Below are the records; extract from them the line containing "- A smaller" to the line containing "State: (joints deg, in", both lines included, exactly and with no pictures.
***** DATA EXTRACTS *****
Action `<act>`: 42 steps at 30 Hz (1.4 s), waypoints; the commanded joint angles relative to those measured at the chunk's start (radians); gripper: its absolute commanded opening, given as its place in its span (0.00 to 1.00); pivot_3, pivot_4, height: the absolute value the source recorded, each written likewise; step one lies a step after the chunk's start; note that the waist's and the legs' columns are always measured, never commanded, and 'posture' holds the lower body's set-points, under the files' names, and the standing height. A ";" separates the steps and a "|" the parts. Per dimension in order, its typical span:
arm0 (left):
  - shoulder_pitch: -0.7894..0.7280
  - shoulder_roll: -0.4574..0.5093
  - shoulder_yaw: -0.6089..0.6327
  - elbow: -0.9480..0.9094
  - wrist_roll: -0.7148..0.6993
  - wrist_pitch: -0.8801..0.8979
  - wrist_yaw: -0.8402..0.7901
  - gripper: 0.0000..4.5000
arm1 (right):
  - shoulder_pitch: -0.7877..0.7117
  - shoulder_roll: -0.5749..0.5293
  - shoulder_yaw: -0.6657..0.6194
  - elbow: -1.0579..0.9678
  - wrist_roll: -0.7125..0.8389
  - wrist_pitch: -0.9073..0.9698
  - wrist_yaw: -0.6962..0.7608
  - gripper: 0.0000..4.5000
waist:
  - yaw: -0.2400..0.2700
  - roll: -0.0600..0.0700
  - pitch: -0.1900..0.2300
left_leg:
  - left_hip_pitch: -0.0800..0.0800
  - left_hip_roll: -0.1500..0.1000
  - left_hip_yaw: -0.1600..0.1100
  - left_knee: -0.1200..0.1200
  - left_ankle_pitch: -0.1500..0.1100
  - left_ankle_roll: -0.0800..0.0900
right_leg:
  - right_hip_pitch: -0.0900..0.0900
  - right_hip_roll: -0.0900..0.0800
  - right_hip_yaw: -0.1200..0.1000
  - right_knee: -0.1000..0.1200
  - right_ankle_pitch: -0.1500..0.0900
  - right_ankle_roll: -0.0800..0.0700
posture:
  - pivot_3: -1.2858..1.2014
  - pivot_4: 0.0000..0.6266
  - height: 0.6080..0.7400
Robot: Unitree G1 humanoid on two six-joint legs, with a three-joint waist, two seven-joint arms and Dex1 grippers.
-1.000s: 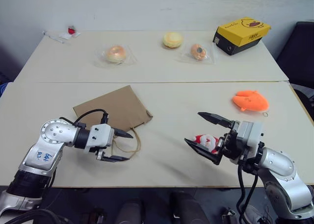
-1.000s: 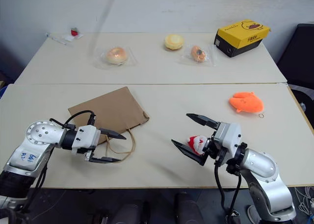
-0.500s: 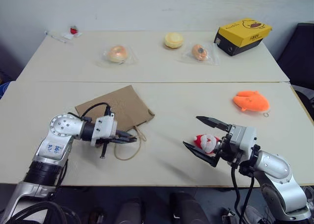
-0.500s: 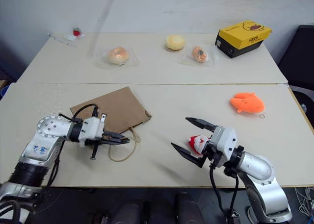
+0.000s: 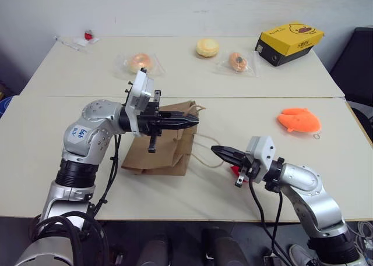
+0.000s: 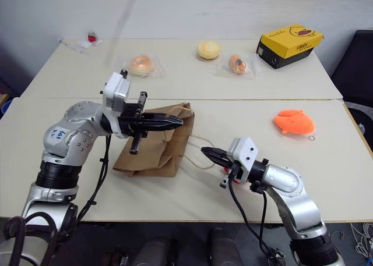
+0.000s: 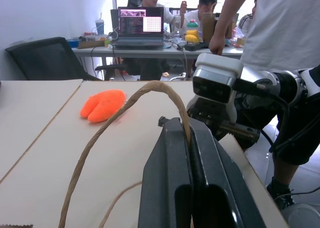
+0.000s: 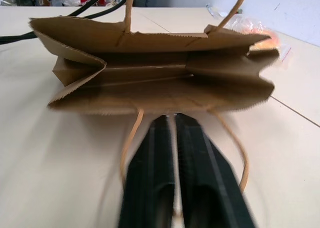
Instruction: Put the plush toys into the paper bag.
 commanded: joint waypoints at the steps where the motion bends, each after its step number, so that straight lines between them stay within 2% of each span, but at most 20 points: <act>1: 0.022 -0.012 -0.013 -0.069 0.013 -0.004 0.019 0.00 | -0.082 0.054 0.027 0.064 -0.046 -0.039 -0.031 0.01 | -0.002 0.000 0.000 | 0.000 0.000 0.000 0.000 0.000 0.000 | 0.000 0.000 0.000 0.000 0.000 0.000 | 0.52 0.24 1.00; 10: 0.043 -0.053 -0.018 -0.093 0.016 0.001 0.056 0.00 | -0.188 0.081 0.121 0.238 -0.130 -0.106 0.062 0.01 | 0.002 0.000 0.000 | -0.001 0.000 -0.001 0.000 0.000 -0.001 | 0.000 0.000 0.000 0.000 0.000 0.000 | 0.52 0.24 1.00; 19: 0.059 -0.065 -0.009 -0.132 0.000 0.032 0.093 0.00 | -0.336 0.235 0.201 0.462 -0.212 -0.183 0.050 0.01 | -0.018 0.000 0.000 | -0.001 0.000 -0.001 0.000 0.001 -0.002 | -0.002 0.000 0.000 0.002 0.000 0.000 | 0.52 0.24 1.00; 26: 0.074 -0.053 0.037 -0.164 -0.022 0.063 0.137 0.00 | -0.360 0.292 0.228 0.634 -0.261 -0.248 0.056 0.01 | -0.022 0.000 0.000 | -0.001 0.000 -0.001 0.000 0.001 -0.002 | -0.001 0.000 0.000 0.001 0.000 0.000 | 0.52 0.24 1.00; 30: 0.085 -0.019 0.069 -0.172 -0.011 0.051 0.138 0.00 | -0.353 0.304 0.224 0.667 -0.268 -0.247 0.057 0.01 | -0.023 0.000 0.000 | -0.001 0.000 -0.002 0.000 0.001 -0.002 | -0.002 0.000 -0.001 0.001 0.000 0.000 | 0.52 0.24 1.00; 34: 0.058 -0.023 0.134 -0.183 -0.066 0.081 0.177 0.00 | -0.345 0.301 0.235 0.681 -0.286 -0.231 0.064 0.01 | -0.022 0.000 0.000 | -0.001 0.000 -0.002 0.000 0.001 -0.002 | -0.001 0.000 -0.001 0.001 0.000 0.000 | 0.52 0.24 1.00; 42: 0.053 -0.008 0.202 -0.205 -0.135 0.128 0.213 0.00 | -0.334 0.270 0.256 0.674 -0.341 -0.102 0.047 0.01 | -0.022 -0.001 -0.001 | 0.000 0.000 -0.003 0.001 0.002 -0.003 | 0.000 0.000 -0.001 0.002 0.000 0.000 | 0.52 0.24 1.00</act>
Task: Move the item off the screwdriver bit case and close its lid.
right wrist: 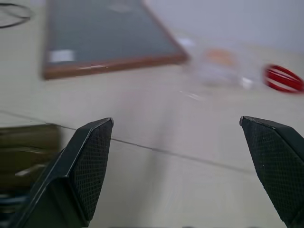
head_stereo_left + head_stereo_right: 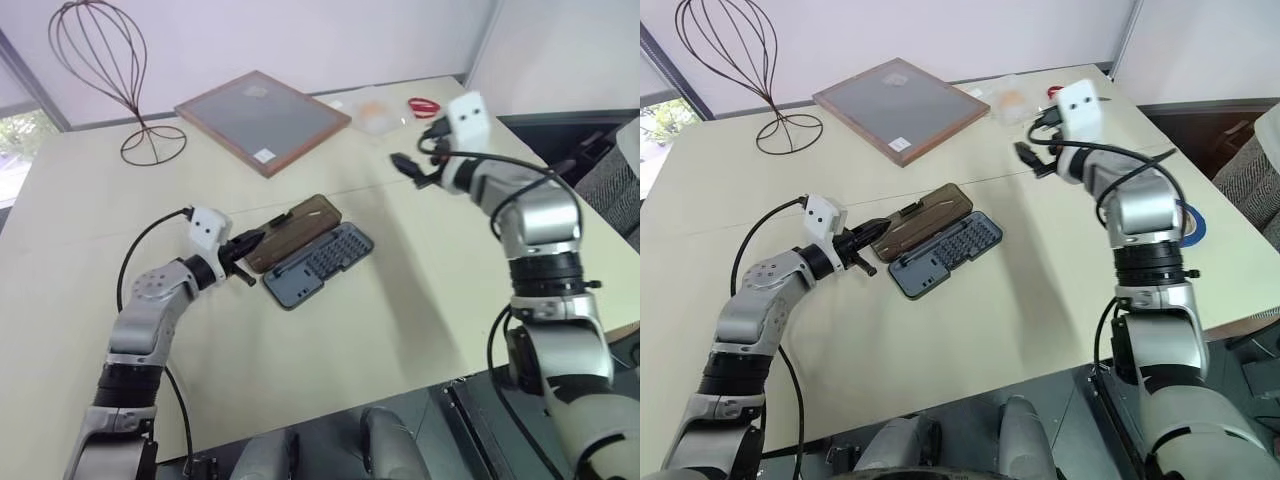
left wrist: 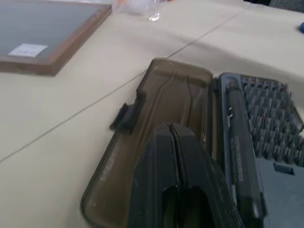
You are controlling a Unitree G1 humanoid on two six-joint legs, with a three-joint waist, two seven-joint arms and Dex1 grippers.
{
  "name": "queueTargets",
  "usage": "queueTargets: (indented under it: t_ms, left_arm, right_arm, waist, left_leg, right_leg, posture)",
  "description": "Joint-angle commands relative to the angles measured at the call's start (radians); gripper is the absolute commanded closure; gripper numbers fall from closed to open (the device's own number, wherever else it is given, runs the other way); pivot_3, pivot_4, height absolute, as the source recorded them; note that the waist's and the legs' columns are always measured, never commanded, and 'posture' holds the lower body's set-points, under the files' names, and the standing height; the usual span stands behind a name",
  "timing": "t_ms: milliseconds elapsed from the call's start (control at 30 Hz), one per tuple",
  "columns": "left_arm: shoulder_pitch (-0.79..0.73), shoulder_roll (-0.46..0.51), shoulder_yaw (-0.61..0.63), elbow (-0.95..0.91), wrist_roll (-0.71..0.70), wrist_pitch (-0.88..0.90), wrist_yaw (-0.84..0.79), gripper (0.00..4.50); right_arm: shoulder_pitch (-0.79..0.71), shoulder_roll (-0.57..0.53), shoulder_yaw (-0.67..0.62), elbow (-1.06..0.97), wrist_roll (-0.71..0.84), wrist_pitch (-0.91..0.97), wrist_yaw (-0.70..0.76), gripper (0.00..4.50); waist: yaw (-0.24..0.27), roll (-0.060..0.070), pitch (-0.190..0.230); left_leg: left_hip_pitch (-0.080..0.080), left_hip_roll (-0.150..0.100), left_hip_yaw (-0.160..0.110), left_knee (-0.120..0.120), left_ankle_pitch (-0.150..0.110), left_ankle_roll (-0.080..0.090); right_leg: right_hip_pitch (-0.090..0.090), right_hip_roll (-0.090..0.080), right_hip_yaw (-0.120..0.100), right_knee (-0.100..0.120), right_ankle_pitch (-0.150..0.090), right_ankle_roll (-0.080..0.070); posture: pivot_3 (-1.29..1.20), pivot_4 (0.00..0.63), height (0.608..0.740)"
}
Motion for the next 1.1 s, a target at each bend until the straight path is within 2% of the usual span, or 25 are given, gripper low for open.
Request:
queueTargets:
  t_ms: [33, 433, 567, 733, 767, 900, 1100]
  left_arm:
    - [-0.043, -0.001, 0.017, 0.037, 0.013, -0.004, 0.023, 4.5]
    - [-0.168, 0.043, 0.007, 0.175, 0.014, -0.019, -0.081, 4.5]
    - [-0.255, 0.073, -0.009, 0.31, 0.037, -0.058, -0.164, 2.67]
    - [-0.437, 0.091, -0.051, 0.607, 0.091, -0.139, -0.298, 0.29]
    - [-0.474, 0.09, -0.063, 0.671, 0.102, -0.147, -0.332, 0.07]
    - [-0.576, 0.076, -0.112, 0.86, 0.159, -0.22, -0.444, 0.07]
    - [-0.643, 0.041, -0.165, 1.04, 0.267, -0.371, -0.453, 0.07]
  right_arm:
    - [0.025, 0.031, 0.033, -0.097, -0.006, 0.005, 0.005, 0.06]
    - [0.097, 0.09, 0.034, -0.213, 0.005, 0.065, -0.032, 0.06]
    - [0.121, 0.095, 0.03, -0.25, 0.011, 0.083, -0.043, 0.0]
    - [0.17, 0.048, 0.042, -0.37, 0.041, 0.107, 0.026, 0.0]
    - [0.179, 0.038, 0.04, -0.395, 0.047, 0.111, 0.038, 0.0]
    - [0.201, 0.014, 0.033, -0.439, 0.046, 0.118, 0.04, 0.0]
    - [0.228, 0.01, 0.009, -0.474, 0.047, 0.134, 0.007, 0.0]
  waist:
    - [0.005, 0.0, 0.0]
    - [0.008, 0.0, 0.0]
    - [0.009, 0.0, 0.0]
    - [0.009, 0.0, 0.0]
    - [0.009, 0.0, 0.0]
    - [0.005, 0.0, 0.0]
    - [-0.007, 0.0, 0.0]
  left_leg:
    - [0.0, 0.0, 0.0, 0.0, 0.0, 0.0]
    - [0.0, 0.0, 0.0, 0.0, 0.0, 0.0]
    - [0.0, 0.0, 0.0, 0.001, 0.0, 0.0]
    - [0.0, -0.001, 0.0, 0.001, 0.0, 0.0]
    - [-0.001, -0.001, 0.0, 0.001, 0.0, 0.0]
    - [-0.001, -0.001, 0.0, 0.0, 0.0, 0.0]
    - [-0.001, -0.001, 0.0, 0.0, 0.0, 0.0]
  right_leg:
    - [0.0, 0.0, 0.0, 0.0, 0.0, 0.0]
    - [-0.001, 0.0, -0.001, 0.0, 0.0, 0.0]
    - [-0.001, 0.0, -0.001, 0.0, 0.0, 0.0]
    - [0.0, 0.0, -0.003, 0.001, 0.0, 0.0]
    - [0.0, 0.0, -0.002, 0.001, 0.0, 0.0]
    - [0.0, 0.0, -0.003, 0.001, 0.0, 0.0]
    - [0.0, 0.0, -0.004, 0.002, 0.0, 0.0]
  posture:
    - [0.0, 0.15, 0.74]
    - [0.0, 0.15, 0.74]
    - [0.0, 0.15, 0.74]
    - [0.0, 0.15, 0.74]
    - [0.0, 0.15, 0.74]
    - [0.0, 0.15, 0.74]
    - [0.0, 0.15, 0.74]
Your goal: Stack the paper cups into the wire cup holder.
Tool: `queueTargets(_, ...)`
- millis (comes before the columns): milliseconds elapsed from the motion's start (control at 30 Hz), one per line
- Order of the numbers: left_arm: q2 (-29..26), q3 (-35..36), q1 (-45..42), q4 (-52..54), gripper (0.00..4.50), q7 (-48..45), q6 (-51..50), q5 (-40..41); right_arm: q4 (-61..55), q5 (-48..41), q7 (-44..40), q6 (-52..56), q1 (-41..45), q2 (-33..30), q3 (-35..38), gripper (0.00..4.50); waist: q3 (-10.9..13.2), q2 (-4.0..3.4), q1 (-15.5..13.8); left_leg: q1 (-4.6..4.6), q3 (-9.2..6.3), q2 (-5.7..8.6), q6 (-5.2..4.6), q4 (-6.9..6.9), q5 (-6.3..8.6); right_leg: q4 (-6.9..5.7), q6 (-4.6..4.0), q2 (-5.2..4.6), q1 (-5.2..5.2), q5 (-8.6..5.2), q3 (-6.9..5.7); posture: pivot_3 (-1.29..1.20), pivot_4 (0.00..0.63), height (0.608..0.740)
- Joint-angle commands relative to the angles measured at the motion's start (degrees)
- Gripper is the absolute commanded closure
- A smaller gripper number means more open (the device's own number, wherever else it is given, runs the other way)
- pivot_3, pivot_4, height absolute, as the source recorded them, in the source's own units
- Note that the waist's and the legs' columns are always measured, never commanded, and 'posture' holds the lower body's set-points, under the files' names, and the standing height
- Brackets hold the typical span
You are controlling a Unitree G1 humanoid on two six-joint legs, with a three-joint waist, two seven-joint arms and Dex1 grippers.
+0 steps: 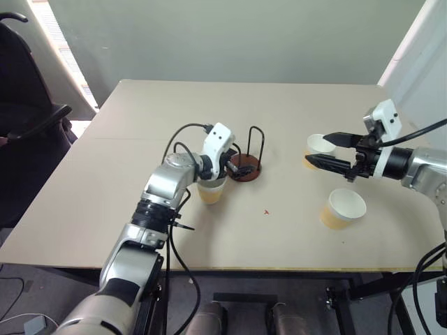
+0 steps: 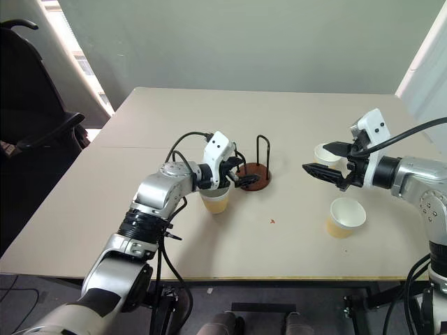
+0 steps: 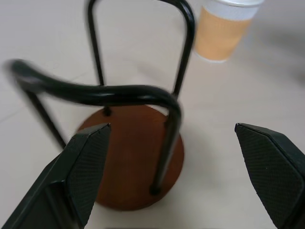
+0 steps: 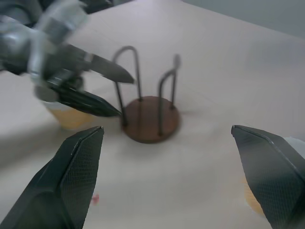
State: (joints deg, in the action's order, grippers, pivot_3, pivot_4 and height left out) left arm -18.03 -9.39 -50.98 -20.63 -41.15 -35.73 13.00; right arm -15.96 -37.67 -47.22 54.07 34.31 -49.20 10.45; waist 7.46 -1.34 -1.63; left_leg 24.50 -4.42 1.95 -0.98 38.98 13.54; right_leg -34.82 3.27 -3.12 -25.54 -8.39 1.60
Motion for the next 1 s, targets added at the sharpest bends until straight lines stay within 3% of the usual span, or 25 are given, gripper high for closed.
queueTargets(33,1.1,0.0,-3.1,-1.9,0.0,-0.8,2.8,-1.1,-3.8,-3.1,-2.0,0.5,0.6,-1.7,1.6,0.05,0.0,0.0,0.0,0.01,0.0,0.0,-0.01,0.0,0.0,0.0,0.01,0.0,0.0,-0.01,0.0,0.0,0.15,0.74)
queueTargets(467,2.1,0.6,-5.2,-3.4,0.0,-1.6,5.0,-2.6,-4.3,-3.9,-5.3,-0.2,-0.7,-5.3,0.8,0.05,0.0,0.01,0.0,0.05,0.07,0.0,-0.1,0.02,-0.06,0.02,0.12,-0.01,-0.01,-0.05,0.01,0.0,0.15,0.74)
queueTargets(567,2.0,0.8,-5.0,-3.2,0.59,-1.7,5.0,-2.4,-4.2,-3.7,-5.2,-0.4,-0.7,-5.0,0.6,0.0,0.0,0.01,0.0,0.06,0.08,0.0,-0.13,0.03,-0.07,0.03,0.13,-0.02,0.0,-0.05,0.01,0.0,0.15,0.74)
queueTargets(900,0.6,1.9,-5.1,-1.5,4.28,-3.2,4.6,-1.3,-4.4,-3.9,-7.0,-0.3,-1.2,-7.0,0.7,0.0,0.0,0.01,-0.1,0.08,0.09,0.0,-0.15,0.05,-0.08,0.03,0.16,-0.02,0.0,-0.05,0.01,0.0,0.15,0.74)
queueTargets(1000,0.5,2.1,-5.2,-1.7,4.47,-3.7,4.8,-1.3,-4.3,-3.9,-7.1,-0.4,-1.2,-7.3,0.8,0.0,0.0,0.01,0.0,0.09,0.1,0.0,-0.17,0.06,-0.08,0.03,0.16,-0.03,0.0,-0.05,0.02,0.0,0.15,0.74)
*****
TASK OUTPUT>
- A smaller gripper number means more open (the device's own number, wherever else it is given, runs the other way)
- pivot_3, pivot_4, height absolute, as the source recorded them, in the source's own units
- Note that the waist's and the legs' columns are always measured, never commanded, and 'posture' holds the lower body's set-points, under the files' names, and the standing height
- Brackets hold the typical span
You are controlling a Unitree G1 humanoid on two six-joint legs, with a three-joint waist, two seven-joint arms and Dex1 grippers.
+0 steps: 
+0 steps: 
+0 steps: 
+0 steps: 
State: (joints deg, in the action's order, grippers, pivot_3, pivot_4 and height left out) left arm -18.03 -9.39 -50.98 -20.63 -41.15 -35.73 13.00; right arm -15.96 -37.67 -47.22 54.07 34.31 -49.20 10.45; waist 7.46 -1.34 -1.63; left_leg 24.50 -4.42 1.95 -0.98 38.98 13.54; right_leg -34.82 3.27 -3.12 -25.54 -8.39 1.60

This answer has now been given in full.